# What you will do
Scan the lines below for "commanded"; report the number of lines that contain it, and only that.

# Source material
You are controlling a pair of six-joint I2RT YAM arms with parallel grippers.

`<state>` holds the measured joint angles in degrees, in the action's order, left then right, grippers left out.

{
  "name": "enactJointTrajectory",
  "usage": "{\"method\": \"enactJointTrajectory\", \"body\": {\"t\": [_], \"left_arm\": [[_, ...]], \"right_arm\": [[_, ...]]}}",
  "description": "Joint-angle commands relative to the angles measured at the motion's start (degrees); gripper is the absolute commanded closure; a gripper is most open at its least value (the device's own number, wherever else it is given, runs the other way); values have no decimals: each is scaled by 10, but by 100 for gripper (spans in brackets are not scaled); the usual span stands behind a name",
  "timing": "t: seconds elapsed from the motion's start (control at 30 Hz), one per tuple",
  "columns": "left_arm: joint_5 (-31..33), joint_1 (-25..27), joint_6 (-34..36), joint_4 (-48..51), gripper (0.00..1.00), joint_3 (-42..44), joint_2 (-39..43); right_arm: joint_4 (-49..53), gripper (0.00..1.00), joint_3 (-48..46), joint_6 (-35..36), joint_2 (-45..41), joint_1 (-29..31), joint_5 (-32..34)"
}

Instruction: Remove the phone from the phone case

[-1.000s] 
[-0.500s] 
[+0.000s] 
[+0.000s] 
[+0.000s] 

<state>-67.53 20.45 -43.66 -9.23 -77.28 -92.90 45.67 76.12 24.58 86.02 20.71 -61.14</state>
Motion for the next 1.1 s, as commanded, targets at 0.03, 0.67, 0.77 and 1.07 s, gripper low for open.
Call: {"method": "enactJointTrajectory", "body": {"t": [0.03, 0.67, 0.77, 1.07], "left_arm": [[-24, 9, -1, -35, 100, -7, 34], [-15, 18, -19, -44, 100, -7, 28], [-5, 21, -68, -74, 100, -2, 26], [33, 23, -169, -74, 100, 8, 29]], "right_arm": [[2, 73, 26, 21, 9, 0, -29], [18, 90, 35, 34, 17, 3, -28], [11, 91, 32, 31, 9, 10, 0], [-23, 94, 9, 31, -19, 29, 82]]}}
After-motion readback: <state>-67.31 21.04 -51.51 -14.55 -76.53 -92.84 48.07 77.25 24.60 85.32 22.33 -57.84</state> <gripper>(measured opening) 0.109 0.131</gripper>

# Response to this exercise
2